BEGIN Dataset

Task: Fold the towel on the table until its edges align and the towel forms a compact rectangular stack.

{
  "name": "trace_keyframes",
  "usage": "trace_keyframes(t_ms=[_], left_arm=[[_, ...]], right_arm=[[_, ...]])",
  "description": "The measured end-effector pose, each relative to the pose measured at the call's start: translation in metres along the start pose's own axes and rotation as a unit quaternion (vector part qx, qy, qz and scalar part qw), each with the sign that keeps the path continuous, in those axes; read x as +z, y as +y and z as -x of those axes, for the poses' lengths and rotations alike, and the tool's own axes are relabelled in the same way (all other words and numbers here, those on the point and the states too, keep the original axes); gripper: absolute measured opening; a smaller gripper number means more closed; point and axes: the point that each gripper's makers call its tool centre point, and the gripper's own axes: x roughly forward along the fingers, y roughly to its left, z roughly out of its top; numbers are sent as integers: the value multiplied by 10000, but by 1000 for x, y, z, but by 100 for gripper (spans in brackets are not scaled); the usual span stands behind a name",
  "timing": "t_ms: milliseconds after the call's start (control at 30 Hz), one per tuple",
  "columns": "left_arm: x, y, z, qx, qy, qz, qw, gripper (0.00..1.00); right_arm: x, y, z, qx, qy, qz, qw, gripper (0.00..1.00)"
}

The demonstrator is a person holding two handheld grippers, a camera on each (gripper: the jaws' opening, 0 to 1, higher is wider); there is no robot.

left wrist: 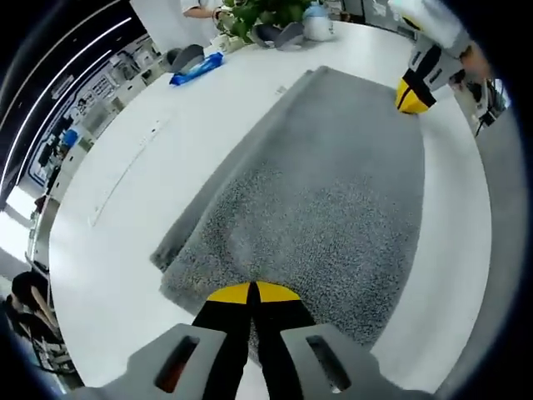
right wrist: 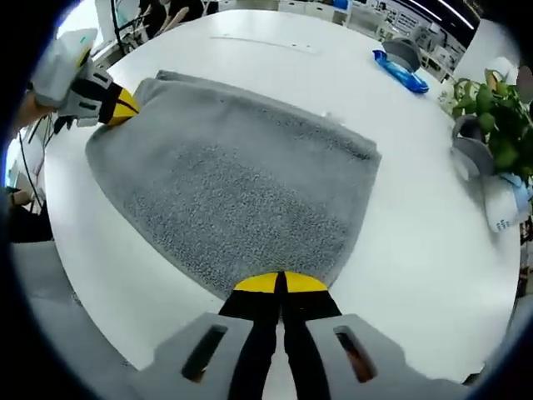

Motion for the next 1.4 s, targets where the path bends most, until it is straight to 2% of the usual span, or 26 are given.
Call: trace_keyframes(t_ms=[167,267,400,567,767,967,1167,1400], left_arm=[[-6,-8,6,-49,43,-35,10000,1],[-10,-12,9,-81,81,0,9999,1],[-15,-18,12,-137,129,140,9997,1],[-19,-27,17,-85,196,95,9997,1],[-25,-38,23,75,257,-140,9995,1],[-29,-48,28,166,428,-562,9974,1],[-34,-52,32,126,405,-231,9988,1],[-38,-62,37,115,346,-54,9993,1]], right_arm=[[0,0,-1,125,165,-52,9998,0],[-1,1,-1,169,305,197,9992,0],[-1,0,-2,259,402,202,9987,0],[-1,0,-1,346,476,159,9981,0],[-1,0,-2,369,472,425,9973,0],[1,0,-2,361,581,501,9964,0],[5,-2,-3,239,557,827,9947,0],[9,-5,-5,280,566,841,9944,0]])
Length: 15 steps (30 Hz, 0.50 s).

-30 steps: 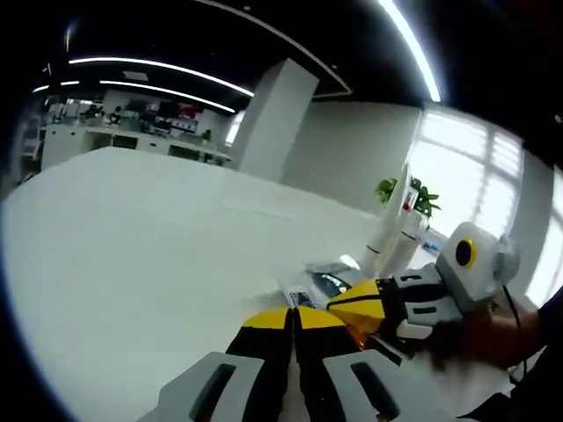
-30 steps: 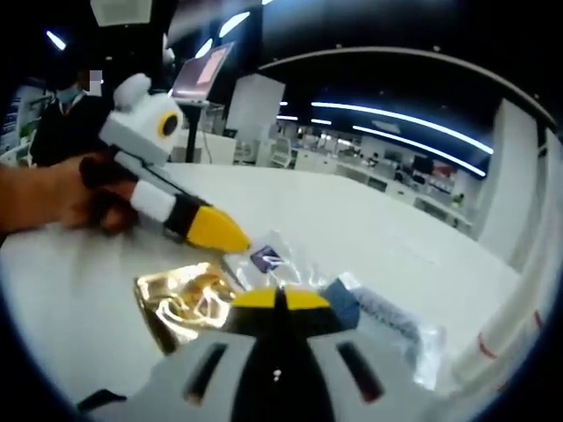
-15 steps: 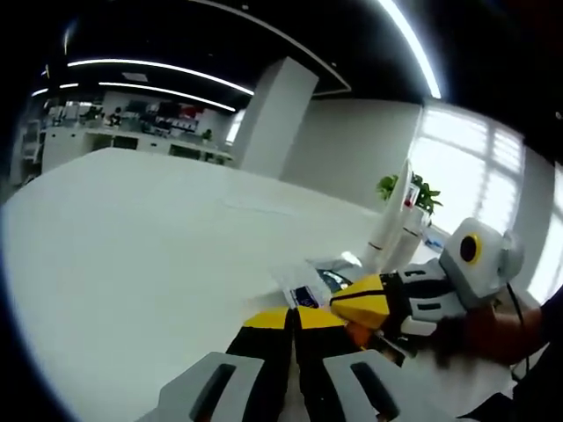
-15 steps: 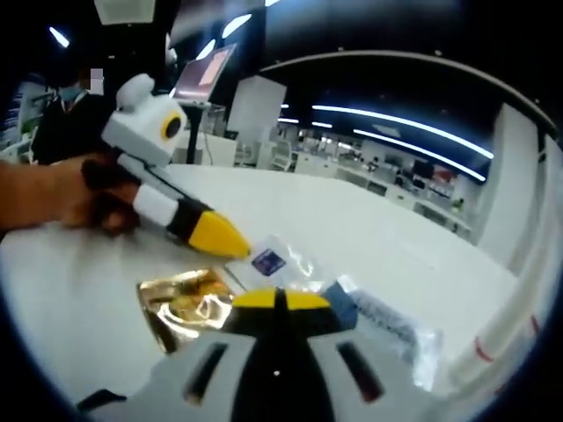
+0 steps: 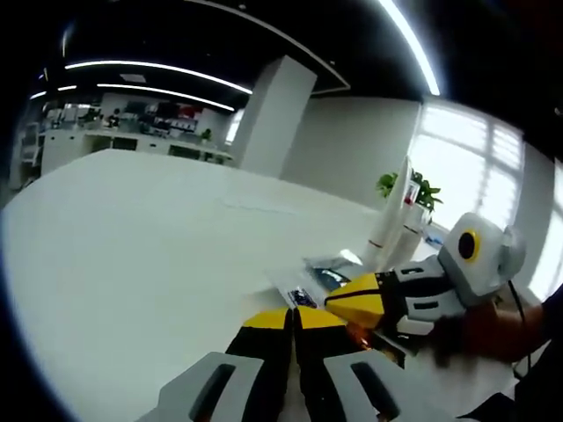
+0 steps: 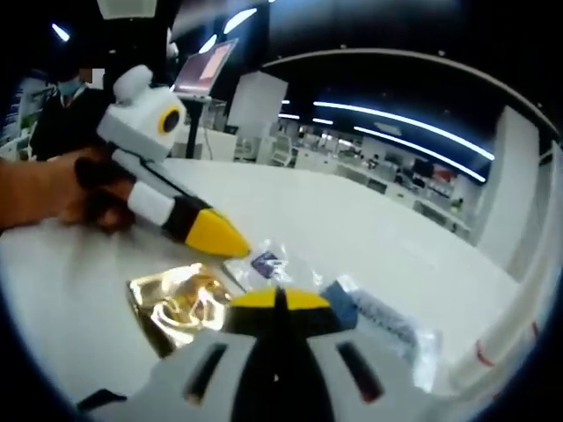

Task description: Arrange the skincare products in the storage area until every visible bottle or jar stands upright without overlapping.

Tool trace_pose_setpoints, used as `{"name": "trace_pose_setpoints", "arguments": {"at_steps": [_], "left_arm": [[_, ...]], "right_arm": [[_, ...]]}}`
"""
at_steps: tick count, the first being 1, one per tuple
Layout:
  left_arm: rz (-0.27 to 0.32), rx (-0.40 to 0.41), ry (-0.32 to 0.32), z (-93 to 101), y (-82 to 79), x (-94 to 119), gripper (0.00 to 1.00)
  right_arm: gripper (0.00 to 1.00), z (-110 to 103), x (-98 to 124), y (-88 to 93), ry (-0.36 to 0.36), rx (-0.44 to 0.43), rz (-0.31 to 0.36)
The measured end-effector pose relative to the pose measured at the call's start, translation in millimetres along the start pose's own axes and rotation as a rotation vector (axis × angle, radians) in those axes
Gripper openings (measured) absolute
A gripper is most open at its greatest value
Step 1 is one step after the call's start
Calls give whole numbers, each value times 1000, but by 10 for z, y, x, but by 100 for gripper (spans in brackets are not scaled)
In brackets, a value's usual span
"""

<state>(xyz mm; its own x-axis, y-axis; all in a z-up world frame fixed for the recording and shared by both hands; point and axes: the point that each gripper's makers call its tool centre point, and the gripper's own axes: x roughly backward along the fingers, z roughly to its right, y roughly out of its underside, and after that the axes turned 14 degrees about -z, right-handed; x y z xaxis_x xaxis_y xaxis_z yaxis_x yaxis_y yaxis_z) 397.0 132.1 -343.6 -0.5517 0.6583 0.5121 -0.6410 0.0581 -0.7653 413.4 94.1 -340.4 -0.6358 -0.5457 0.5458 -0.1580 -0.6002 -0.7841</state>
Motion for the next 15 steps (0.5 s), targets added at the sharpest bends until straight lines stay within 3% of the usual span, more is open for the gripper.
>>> {"name": "trace_pose_setpoints", "arguments": {"at_steps": [12,15], "left_arm": [[22,-13,-11,-33,-32,19,0],[40,-60,-6,18,-55,27,1]], "right_arm": [[0,1,-8,16,-10,-35,-22],[0,3,-10,22,-8,-42,-26]]}}
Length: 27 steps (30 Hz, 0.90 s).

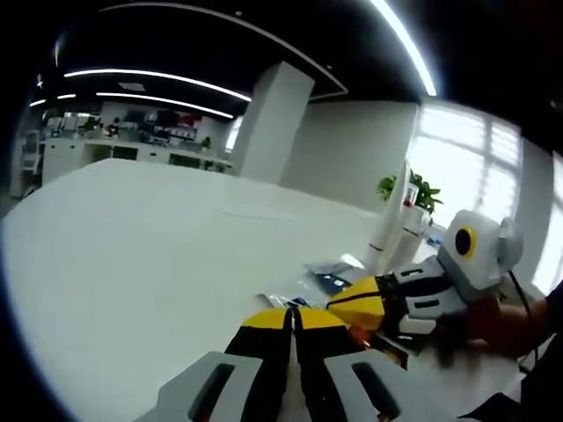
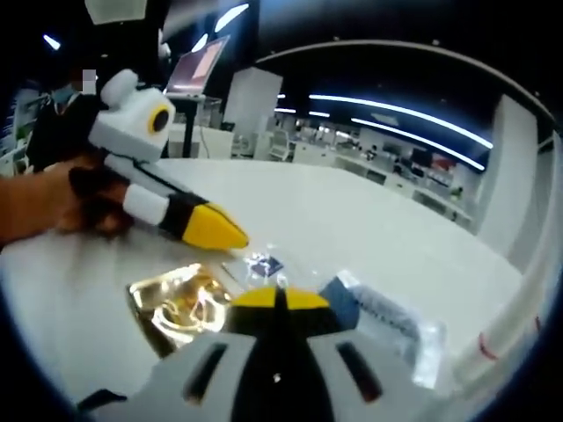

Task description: Arrange the skincare products in the storage area until every visible bottle or jar stands upright without overlapping.

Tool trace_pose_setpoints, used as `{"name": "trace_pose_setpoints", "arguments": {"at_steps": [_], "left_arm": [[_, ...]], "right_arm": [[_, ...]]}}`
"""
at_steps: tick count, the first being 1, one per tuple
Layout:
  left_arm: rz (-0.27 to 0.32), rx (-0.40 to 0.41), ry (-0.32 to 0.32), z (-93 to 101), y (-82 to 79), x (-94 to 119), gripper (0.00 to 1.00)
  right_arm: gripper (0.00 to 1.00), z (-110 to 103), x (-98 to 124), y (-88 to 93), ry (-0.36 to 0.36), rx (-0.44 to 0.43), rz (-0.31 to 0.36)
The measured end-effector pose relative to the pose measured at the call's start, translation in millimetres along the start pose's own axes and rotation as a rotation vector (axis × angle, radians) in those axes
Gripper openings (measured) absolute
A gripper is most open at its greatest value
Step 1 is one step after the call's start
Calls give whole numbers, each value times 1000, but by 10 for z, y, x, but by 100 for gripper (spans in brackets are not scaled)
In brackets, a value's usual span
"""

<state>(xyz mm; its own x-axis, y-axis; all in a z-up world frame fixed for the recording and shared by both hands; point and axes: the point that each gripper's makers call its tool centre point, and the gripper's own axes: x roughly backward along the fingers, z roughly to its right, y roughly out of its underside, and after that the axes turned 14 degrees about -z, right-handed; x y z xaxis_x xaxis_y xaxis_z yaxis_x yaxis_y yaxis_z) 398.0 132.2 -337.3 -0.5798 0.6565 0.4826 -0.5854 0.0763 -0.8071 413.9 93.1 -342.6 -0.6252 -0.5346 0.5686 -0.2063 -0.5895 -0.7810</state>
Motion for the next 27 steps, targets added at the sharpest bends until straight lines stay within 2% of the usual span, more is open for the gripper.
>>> {"name": "trace_pose_setpoints", "arguments": {"at_steps": [4,13,17,27], "left_arm": [[-56,-35,-35,-40,61,-65,1],[-58,-46,-61,-92,39,-77,1],[-35,-58,-55,-119,-16,-52,1],[15,-71,-23,-35,-90,-44,4]], "right_arm": [[0,3,0,3,2,-2,-1],[0,2,16,4,9,-14,13],[0,21,39,14,14,-14,22],[0,52,99,-58,12,-51,73]]}}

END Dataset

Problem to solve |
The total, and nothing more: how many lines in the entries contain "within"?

Solution to the exercise |
2